> **Directions for this task**: In the listing below, how many lines contain the word "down"? Please respond with the number only.

> **Record extracts**:
•••••

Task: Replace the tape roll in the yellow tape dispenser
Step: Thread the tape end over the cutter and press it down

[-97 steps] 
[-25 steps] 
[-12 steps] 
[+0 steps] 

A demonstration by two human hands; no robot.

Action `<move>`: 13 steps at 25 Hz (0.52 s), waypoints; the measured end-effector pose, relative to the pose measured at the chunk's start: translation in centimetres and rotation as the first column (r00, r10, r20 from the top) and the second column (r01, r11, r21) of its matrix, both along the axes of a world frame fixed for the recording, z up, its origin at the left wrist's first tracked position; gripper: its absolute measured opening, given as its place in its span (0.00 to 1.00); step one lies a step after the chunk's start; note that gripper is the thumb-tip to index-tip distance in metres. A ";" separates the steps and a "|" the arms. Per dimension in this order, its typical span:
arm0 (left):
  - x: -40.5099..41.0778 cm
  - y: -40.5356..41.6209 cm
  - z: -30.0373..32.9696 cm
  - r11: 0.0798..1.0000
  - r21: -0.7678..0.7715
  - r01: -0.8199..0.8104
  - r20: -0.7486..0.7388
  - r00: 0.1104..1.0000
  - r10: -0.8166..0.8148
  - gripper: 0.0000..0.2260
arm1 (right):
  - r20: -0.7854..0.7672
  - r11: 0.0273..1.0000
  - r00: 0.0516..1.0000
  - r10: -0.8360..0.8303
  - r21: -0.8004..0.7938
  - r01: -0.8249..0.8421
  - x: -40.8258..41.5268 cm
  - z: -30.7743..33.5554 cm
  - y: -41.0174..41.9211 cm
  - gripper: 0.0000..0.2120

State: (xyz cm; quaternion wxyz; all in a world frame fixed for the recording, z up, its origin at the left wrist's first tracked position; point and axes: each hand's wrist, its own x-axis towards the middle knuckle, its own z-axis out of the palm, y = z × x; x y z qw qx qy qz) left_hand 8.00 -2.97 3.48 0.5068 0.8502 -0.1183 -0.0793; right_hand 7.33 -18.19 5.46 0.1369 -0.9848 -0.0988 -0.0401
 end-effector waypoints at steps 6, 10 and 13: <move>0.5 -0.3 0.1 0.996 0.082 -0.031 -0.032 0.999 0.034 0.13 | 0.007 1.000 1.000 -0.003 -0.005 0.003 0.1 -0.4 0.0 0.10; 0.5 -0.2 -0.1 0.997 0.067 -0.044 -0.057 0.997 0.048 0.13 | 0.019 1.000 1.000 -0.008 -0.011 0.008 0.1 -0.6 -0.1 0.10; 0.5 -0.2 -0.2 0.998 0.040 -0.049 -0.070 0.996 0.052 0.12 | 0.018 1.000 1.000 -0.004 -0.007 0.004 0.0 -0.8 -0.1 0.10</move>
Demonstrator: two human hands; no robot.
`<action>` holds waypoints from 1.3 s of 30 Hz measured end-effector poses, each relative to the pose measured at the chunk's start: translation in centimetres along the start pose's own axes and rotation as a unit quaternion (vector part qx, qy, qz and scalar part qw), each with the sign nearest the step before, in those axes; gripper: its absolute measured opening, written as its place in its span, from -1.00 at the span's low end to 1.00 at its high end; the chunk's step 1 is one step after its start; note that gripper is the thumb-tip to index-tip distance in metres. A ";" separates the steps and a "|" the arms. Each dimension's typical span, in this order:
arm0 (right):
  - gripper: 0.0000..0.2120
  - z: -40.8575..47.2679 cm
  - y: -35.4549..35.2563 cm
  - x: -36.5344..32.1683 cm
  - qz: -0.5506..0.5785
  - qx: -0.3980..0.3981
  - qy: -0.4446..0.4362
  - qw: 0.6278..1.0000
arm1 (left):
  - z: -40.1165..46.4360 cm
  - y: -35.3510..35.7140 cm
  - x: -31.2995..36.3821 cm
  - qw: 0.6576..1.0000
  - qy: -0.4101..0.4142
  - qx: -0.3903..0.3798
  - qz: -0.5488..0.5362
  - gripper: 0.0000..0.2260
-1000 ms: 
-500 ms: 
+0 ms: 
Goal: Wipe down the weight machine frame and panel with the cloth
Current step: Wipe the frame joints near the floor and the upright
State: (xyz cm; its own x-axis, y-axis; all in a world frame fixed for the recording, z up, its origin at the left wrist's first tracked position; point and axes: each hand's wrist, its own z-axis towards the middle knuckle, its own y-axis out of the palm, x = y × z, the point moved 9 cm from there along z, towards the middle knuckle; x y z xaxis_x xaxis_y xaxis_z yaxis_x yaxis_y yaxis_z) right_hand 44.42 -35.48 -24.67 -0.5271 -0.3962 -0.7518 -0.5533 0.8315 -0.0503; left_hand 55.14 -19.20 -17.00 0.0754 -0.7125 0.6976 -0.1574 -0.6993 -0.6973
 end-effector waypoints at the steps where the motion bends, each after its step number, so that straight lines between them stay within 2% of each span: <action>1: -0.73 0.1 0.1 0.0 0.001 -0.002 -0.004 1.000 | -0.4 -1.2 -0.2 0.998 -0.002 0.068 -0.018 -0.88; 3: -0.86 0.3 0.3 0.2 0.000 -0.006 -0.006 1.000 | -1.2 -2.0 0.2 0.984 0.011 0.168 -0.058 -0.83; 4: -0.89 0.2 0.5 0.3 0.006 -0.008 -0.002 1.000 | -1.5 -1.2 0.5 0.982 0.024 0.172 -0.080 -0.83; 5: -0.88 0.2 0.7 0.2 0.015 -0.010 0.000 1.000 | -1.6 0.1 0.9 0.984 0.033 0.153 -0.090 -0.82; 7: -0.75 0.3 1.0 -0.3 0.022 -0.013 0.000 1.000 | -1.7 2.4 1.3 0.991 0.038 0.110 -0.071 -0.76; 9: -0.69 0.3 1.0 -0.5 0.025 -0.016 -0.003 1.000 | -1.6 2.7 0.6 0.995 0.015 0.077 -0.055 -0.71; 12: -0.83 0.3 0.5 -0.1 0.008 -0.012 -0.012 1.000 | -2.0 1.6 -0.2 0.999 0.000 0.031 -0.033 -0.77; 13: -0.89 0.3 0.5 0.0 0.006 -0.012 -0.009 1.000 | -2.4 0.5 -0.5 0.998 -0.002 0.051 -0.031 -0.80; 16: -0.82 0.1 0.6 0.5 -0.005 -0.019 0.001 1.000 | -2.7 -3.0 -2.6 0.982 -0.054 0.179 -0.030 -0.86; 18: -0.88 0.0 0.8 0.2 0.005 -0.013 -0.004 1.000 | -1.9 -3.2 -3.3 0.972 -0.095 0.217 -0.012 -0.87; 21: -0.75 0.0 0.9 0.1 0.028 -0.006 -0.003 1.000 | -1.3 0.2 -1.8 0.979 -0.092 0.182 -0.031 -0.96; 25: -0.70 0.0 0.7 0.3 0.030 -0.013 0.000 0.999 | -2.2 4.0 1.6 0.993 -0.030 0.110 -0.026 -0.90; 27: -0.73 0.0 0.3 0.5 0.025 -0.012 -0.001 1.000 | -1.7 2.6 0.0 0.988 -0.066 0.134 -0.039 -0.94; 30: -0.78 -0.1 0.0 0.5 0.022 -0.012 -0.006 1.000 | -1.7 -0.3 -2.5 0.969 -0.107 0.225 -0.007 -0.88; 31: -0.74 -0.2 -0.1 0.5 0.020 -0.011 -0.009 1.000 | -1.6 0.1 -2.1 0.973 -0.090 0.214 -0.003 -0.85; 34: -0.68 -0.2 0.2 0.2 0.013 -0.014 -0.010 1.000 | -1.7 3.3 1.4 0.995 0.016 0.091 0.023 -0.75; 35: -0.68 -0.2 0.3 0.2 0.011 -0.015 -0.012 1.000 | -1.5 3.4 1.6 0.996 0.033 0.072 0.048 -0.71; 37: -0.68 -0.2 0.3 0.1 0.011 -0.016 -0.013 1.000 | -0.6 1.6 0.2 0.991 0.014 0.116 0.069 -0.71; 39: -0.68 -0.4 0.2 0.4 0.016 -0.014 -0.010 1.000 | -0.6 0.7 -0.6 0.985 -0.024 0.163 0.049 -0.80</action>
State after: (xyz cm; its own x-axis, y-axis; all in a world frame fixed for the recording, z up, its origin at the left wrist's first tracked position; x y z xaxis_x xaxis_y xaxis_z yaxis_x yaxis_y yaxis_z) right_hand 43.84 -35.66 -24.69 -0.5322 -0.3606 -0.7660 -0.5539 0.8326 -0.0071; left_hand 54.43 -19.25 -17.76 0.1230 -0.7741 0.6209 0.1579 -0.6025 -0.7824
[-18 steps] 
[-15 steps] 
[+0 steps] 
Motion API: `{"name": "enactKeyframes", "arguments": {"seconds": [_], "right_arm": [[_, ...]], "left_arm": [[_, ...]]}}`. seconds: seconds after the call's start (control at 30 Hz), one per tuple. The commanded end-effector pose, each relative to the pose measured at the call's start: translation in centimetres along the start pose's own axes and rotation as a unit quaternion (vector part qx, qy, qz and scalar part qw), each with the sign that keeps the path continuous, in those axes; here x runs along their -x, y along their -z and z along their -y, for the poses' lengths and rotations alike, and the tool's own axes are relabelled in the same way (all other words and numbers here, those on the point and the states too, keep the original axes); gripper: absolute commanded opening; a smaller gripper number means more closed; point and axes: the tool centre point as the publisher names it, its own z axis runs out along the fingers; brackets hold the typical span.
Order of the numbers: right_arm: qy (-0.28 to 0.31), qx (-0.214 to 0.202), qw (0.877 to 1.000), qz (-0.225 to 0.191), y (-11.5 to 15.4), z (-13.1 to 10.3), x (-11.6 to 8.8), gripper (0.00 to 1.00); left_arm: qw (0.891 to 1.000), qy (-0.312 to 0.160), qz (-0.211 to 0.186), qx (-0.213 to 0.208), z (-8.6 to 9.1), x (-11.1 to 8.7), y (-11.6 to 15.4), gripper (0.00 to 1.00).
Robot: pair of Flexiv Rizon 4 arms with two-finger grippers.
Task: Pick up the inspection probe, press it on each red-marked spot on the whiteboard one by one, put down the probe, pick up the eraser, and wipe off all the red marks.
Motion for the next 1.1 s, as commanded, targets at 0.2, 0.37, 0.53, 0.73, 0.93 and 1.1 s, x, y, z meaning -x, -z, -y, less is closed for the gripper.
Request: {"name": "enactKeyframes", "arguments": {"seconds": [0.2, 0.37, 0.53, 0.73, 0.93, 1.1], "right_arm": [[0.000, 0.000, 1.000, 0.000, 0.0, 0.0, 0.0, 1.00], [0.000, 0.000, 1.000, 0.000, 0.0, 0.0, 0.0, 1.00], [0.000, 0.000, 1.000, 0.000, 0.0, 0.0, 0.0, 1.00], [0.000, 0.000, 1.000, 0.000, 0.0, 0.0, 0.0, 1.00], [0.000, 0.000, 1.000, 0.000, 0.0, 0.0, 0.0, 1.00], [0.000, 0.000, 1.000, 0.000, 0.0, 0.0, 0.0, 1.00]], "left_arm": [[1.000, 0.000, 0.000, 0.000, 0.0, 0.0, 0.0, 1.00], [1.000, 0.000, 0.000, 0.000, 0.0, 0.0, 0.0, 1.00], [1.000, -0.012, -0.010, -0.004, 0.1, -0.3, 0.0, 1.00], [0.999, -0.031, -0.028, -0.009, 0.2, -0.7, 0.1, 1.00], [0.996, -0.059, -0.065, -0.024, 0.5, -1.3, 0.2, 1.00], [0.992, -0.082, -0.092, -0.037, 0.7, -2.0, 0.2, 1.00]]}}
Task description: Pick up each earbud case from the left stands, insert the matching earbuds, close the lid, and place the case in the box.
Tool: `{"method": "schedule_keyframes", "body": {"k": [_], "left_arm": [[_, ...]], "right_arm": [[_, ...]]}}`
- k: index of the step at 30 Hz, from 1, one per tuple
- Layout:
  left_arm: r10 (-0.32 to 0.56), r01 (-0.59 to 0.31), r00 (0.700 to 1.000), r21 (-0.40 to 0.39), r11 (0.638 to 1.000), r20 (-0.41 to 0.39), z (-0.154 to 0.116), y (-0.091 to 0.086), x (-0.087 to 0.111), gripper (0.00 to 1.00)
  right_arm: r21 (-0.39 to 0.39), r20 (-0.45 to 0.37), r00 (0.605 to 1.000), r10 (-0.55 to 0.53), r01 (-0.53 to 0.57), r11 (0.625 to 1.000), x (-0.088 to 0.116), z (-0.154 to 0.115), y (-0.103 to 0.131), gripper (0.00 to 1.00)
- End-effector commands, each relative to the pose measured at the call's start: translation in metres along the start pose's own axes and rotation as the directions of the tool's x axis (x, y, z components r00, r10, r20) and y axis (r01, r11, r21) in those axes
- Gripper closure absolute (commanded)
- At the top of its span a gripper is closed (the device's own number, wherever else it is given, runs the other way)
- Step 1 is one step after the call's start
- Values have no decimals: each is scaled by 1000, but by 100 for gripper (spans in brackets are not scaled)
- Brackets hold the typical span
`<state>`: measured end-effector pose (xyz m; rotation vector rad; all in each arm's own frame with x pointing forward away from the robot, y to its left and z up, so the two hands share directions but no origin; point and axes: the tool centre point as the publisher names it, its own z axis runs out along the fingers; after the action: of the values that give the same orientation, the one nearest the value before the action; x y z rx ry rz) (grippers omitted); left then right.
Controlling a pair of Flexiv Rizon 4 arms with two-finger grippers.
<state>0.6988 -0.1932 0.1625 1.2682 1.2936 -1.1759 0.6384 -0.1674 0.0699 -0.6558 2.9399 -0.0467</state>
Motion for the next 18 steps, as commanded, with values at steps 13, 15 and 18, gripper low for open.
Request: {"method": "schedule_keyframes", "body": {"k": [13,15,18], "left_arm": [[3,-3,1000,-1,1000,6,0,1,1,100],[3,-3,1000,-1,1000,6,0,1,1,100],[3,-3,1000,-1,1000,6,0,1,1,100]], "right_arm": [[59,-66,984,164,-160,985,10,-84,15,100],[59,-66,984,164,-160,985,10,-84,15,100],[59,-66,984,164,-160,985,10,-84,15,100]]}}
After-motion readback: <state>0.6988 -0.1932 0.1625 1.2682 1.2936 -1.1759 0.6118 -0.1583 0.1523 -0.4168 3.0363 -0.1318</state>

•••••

> **Reply to the task**: 3